Monday, July 30, 2012

ALJ BERLIN ORDERS COMPANY TO PAY CLAIMANT BENEFITS

ROLAND MEZA V. VOPAK NORTH AMERICA, INC.,
Read Full Decision Here

Excerpts
This matter arises under the Longshore and Harbor Worker's Compensation Act (the Act), 33 U.S.C. §901, et seq. Claimant alleges that he is permanently partially disabled as a result of a covered workplace injury. He rates his retained earning capacity at $200 per week based on actual earnings. Employer/Carrier believes that Claimant is capable of earning more. There also is a dispute about Claimants need for continued medical care
Claimant Roland Meza is forty-nine years old. He did not complete high school but earned a
General Education Development (GED) certificate and did about one semester's credit hours of community college work.
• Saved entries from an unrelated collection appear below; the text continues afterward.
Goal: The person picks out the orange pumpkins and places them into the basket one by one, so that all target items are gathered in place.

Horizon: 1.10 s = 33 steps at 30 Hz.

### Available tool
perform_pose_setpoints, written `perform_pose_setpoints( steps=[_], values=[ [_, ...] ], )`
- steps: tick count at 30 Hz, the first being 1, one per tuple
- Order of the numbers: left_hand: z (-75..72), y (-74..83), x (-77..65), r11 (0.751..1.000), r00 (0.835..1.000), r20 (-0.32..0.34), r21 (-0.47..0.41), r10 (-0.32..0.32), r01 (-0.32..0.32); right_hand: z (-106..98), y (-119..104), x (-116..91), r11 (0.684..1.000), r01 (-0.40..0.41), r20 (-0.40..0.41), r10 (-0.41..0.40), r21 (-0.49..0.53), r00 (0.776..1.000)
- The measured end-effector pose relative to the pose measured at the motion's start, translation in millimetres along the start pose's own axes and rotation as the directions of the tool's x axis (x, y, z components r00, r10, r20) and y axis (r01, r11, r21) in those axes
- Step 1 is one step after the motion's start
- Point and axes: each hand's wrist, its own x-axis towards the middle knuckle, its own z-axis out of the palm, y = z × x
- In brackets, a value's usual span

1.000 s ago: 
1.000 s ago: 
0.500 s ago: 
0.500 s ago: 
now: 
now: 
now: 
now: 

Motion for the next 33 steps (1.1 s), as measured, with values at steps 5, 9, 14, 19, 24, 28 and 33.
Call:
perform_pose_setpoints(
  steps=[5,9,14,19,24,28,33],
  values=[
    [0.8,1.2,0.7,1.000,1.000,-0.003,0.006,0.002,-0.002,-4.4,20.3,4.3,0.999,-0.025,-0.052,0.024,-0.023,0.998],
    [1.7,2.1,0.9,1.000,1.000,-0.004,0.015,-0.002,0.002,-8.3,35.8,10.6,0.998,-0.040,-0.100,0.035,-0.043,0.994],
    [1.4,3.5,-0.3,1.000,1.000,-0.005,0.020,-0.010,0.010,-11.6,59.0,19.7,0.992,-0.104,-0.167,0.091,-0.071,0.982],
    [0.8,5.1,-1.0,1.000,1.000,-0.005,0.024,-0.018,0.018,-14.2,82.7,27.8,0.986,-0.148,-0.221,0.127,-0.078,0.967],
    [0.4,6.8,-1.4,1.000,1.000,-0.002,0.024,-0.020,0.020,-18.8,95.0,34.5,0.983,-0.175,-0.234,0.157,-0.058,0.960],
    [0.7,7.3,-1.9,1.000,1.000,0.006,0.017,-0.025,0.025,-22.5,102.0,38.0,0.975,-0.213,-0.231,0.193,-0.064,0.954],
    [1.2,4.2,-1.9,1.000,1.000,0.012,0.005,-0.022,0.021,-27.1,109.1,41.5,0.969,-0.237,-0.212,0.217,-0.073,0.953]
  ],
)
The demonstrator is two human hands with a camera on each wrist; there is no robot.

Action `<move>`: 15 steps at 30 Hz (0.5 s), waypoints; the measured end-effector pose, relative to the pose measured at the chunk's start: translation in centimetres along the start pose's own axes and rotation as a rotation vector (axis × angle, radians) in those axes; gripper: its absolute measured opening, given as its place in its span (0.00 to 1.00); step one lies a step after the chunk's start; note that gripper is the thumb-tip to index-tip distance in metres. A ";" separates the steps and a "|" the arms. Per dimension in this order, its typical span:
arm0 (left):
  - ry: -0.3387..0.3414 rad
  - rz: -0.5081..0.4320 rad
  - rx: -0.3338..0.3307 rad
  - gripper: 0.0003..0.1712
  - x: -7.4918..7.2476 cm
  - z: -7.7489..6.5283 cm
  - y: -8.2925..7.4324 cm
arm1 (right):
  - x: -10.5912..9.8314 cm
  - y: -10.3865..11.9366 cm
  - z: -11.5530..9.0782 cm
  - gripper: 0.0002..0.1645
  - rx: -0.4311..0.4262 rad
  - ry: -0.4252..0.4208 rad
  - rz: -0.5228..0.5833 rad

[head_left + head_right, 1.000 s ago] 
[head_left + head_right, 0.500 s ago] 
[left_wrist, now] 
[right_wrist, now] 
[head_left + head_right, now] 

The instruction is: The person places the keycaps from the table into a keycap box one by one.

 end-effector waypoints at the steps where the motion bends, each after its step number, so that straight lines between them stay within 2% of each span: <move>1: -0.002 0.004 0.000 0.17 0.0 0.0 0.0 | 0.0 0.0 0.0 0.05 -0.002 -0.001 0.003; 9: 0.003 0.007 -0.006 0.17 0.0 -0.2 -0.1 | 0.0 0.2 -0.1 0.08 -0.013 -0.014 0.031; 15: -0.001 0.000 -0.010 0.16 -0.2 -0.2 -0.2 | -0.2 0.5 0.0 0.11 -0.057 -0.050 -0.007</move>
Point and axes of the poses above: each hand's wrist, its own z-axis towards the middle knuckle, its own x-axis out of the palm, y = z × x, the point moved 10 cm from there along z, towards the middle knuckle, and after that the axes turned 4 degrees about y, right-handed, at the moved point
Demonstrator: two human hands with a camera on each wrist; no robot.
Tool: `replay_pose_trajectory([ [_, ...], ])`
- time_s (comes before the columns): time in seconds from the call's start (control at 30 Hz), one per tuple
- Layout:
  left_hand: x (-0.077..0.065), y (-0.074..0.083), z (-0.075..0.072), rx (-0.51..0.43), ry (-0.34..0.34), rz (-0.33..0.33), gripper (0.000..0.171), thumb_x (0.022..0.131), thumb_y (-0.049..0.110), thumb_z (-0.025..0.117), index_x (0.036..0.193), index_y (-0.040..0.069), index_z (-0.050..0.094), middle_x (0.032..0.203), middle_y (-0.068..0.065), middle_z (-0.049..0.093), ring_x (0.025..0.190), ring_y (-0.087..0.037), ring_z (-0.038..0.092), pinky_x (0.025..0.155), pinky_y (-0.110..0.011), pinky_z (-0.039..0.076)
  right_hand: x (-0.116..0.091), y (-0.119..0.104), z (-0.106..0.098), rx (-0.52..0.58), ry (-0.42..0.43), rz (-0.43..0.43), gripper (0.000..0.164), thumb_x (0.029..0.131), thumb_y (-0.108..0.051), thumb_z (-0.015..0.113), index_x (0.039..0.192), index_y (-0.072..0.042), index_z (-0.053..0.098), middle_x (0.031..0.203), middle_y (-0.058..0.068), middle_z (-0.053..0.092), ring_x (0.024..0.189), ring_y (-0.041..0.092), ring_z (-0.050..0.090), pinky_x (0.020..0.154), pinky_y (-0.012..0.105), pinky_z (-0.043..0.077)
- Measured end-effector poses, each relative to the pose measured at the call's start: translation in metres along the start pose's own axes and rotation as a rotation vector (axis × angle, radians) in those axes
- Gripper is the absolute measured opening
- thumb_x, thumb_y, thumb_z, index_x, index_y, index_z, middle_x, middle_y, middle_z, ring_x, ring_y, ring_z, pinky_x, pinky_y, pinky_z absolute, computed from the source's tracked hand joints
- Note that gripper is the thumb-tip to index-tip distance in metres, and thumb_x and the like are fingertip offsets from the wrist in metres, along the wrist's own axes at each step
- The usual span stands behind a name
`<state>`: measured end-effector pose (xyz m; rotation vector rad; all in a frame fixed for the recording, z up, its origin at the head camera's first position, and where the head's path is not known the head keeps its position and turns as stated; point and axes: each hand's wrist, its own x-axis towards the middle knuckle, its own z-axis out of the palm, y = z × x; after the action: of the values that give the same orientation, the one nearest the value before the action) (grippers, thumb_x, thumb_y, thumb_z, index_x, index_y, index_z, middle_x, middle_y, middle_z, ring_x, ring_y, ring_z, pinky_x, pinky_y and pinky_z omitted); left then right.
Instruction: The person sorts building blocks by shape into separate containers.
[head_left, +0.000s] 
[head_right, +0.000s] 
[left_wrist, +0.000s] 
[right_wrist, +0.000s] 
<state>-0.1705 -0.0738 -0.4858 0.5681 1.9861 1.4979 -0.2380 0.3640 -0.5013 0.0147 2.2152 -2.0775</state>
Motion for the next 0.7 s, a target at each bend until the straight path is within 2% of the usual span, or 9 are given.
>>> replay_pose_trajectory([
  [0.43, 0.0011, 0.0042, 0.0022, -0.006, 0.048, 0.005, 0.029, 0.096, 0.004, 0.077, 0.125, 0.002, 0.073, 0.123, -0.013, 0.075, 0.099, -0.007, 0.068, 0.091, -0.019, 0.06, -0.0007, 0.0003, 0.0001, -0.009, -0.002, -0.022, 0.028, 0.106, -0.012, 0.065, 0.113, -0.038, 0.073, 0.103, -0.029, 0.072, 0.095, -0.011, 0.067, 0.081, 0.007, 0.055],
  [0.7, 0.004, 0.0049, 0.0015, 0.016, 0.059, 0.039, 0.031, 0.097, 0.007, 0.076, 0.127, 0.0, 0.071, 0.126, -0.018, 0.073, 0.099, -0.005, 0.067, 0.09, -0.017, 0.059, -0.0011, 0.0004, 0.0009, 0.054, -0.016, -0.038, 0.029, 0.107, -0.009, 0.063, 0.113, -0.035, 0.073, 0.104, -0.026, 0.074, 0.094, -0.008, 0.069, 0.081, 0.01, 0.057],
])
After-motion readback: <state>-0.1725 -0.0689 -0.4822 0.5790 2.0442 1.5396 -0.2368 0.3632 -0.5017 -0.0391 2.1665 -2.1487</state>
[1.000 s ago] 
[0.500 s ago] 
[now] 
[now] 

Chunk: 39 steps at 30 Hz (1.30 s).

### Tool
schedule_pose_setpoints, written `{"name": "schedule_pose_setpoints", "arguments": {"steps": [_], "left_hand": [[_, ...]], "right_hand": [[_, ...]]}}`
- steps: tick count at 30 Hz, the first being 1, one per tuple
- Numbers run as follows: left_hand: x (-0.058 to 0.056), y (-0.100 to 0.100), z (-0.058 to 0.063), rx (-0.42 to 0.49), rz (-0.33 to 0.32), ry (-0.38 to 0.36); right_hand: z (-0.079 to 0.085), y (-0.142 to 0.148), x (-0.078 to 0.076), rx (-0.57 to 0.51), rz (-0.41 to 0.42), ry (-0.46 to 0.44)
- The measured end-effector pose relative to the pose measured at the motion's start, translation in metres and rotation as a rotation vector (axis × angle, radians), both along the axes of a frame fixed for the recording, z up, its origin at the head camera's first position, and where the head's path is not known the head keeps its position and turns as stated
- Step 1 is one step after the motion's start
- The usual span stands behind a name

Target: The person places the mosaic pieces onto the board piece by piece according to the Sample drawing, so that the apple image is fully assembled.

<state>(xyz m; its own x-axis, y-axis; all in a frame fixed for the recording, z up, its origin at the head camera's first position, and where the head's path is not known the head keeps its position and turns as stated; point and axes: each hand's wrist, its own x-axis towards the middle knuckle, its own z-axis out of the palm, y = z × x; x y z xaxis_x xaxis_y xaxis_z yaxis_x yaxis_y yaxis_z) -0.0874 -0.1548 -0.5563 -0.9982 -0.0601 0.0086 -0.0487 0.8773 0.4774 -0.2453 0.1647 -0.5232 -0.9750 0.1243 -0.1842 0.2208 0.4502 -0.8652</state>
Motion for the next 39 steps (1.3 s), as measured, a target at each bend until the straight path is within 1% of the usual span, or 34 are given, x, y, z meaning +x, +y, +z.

Tr. 23; C.Ex. 28 at 86. Before beginning as a longshore worker in 1998, he had fifteen years’ experience as a pipefitter/crane operator/lead as well as experience as a laborer in the petrochemical industry, a helicopter repairman in the U.S. Army Reserve, a machine operator, and a rigger operator. Tr. 24-26. His longshore work for Employer Vopak was as a maintenance worker and then as a terminal operator, which he was doing at the time of injury on August 9, 2004. Id. His responsibilities included tying up vessels, ships, and barges; hooking up hoses and arms off the vessels; climbing ladders; and turning valves. Id. He also did safety-related paperwork. Tr. 53-58. On August 9, 2004, Claimant backed a front-end loader into a steel pole while at work. E.Ex. 4 at 18-20. 21.




Conclusion
Claimant sustained a compensable injury while working for Employer in August 2004. He
might have sustained an aggravation of that injury when he returned to his job. He lost wages
incurred medical expenses, and is likely to incur future medical expenses by reason of the resulting disability. Employer/Carrier is liable for these benefits.